PartitionAlloc also supports higher levels of alignment, that can be requested via PartitionAlloc::AlignedAllocFlags() or platform-specific APIs (such as posix_memalign()). The requested alignment has to be a power of two. PartitionAlloc reserves the right to round up the requested size to the nearest power of two, greater than or equal to the requested alignment. This may be wasteful, but allows taking advantage of natural PartitionAlloc alignment guarantees. Allocations with an alignment requirement greater than base::kAlignment are expected to be very rare.

PartitionAlloc-Everywhere

Originally, PartitionAlloc was used only in Blink (Chromium’s rendering engine). It was invoked explicitly, by calling PartitionAlloc APIs directly.

PartitionAlloc-Everywhere is the name of the project that brought PartitionAlloc to the entire-ish codebase (exclusions apply). This was done by intercepting malloc(), free(), realloc(), aforementioned posix_memalign(), etc. and routing them into PartitionAlloc. The shim located in base/allocator/allocator_shim_default_dispatch_to_partition_alloc.h is responsible for intercepting. For more details, see base/allocator/README.md.

A special, catch-it-all Malloc partition has been created for the intercepted malloc() et al. This is to isolate from already existing Blink partitions. The only exception from that is Blink‘s FastMalloc partition, which was also catch-it-all in nature, so it’s perfectly fine to merge these together, to minimize fragmentation.

PartitionAlloc-Everywhere was launched in M89 for Windows 64-bit and Android. Windows 32-bit and Linux followed it shortly after, in M90.

Architecture

Many Different Flavors of Pages

In PartitionAlloc, by system page we mean a memory page as defined by CPU/OS (often referred to as “virtual page” out there). It is most commonly 4KiB in size, but depending on CPU it can be larger (PartitionAlloc supports up to 64KiB).

The reason why we use the term “system page” is to disambiguate from partition page, which is the most common granularity used by PartitionAlloc. Each partition page consists of exactly 4 system pages.
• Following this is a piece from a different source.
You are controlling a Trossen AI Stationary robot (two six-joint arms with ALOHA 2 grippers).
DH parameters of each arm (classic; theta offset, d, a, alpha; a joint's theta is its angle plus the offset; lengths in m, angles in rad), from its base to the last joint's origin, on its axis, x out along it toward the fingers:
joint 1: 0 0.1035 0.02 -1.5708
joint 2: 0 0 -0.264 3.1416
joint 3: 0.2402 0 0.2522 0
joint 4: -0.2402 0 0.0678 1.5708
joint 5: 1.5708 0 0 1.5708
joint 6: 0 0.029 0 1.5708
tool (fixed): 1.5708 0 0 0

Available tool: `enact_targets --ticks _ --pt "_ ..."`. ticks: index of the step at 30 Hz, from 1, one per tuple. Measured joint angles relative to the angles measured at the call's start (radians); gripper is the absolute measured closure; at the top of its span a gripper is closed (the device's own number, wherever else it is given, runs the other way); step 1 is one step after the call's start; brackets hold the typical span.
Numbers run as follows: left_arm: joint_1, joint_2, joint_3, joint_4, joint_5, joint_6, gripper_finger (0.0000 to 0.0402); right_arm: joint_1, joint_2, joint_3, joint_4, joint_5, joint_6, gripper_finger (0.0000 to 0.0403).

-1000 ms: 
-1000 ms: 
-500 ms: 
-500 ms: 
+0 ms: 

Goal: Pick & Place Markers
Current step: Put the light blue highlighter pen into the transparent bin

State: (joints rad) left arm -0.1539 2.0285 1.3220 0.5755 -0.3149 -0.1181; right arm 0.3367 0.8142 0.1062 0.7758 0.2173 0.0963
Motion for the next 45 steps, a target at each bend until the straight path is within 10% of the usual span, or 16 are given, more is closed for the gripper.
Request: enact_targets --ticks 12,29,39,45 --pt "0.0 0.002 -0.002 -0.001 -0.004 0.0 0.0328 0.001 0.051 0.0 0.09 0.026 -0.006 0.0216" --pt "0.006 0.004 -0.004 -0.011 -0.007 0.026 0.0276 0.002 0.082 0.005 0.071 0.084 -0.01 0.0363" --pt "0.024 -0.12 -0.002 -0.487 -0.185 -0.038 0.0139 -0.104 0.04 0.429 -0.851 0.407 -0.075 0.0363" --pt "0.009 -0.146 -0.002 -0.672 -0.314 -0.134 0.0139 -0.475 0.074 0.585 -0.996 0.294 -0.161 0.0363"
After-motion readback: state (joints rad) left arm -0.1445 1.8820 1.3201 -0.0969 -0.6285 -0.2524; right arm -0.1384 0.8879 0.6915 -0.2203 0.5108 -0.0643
A super page is a 2MiB region, aligned on a 2MiB boundary. Don't confuse it with CPU/OS terms like “large page” or “huge page”, which are also commonly 2MiB in size. These have to be fully committed/uncommitted in memory, whereas super pages can be partially committed, with system page granularity.

Slots and Spans

A slot is an indivisible allocation unit. Slot sizes are tied to buckets. For example each allocation that falls into the bucket (240; 256] would be satisfied with a slot of size 256. This applies only to normal buckets, not to direct map.

A slot span is just a grouping of slots of the same size next to each other in memory. Slot span size is a multiple of a partition page.

A bucket is a collection of slot spans containing slots of the same size, organized as linked-lists.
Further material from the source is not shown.